• **Task to carry out**
Given the entries that follow, write out exactly the lines starting at the one containing "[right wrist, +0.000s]" and ending at the one containing "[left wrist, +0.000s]", both ends included, and only those.

Dataset entries:

*** Begin section ***

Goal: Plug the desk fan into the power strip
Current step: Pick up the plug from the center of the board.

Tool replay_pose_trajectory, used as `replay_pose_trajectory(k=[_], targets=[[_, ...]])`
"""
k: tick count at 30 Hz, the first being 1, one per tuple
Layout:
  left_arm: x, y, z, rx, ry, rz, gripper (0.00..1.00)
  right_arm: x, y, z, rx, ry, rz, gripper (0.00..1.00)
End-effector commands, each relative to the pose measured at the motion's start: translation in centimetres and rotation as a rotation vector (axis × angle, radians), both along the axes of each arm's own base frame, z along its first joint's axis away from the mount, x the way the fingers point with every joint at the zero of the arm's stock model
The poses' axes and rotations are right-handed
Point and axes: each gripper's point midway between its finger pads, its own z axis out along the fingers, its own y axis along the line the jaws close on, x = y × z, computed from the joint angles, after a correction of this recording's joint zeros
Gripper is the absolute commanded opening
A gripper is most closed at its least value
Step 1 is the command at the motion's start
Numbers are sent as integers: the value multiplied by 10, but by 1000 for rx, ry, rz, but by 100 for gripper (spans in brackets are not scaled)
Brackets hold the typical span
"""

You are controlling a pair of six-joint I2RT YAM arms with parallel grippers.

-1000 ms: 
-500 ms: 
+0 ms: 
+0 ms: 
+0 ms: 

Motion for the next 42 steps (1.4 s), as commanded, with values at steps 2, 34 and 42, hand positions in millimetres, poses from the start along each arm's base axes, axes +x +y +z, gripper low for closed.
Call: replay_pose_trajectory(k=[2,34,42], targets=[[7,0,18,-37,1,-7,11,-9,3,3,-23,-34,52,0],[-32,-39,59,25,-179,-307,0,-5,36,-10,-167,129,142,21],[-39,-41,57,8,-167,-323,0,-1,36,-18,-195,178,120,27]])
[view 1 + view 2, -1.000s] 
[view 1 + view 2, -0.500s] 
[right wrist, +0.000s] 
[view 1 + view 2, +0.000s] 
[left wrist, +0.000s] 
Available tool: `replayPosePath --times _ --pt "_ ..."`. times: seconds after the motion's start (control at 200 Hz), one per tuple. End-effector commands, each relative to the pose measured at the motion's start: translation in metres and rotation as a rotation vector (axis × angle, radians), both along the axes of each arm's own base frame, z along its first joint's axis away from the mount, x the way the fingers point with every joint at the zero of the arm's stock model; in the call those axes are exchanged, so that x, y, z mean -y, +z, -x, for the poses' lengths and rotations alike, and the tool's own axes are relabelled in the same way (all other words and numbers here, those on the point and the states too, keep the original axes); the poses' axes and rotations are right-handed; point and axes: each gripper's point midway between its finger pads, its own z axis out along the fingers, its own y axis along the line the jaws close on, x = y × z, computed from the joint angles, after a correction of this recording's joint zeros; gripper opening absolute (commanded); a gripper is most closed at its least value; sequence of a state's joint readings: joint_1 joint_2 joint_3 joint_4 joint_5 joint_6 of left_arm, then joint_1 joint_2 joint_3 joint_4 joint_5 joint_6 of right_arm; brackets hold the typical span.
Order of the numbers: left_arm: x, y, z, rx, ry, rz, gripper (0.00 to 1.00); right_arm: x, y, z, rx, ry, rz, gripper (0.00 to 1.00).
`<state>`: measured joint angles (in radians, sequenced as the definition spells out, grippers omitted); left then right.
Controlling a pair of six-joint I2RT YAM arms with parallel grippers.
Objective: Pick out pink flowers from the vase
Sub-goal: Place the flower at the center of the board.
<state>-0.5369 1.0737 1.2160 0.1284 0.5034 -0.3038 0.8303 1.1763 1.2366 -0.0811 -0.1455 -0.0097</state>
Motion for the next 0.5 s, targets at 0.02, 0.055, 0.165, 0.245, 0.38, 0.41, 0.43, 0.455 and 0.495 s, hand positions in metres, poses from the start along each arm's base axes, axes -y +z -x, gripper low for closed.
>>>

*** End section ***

• **Reply to the exercise**
[right wrist, +0.000s] 
[view 1 + view 2, +0.000s] 
[left wrist, +0.000s] 

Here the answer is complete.